There's a plethora of reasons people come here: freedom to express themselves, security, financial opportunity because they're literally living in squalor elsewhere, etc. I don't think a majority of people came because they _wanted_ individualism. They wanted to improve their situation and came to a country that had a pretty good marketing spiel.

Also if you look at immigrant communities in the US, they tend to be much closer than ones that have been here for generations (with exceptions). They create the community you claim is rejected when they come to the USA. The most active communities I've witnessed here are the Asian, Hispanic, and African social circles built around the culture that they left behind in their home countries. So I don't think your argument about immigrants leaving = individualism holds.

"There's a plethora of reasons people come here: freedom to express themselves, security, financial opportunity because they're literally living in squalor elsewhere, etc. I don't think a majority of people came because they _wanted_ individualism. They wanted to improve their situation and came to a country that had a pretty good marketing spiel."

All these reasons are examples of valuing the individual over the community.

I disagree, I think you're oversimplifying complex decisions to represent an individual's value system.

I can think the community is more important than the individual, but still leave to protect my children from starvation. Reducing human behavior to any single statement like you have done leaves many factors out, which is why solving these social issues is so insanely difficult.

"I can think the community is more important than the individual, but still leave to protect my children from starvation."

You can think that, but your actions demonstrate otherwise. In that scenario, you valued your children's health over remaining within your community. What is special about those specific children? They are yours towards whom you feel a duty you must fulfill as their parent. And yet, there are others who would choose to stay. I'm not passing judgement on either.

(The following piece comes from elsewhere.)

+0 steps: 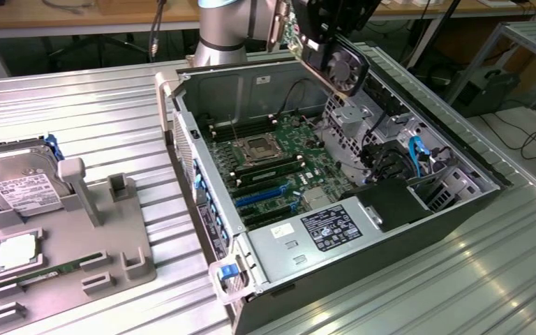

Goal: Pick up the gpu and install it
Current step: 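Insert the gpu into the slot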

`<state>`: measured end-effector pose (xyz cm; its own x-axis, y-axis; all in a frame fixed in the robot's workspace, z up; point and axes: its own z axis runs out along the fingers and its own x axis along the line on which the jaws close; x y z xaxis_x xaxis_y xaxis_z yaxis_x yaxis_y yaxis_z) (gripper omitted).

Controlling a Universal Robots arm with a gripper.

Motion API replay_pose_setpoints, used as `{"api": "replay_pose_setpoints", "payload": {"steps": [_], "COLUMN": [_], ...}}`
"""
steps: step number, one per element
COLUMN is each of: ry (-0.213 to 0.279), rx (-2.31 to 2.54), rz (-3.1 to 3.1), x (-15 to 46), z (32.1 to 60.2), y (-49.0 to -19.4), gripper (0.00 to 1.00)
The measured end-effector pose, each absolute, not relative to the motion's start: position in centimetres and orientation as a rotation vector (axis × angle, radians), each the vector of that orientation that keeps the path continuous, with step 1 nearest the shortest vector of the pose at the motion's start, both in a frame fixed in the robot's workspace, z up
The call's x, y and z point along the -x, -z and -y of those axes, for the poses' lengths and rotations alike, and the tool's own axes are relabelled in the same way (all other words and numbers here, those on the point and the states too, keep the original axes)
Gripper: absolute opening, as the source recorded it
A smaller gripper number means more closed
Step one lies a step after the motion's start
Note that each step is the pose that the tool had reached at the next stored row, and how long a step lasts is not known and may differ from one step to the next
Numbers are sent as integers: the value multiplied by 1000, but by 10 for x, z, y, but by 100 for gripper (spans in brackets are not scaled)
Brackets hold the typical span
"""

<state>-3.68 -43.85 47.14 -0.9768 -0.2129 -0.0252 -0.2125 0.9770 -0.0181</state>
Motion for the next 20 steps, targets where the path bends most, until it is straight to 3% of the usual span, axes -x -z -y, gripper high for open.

> What is special about those specific children?

Ostensibly, they're part of the community. I'd argue it's not impossible, but even necessary, for the needs of a community to align with the needs of an individual. Reducing it to a "You benefit the community xor yourself" binary is engaging with black and white thinking.

It's very true that the American myth of the triumphant (and embattled) individual is a predominant socio-cultural model. But some of the major immigrant waves came as communities and continued to be so in their diaspora.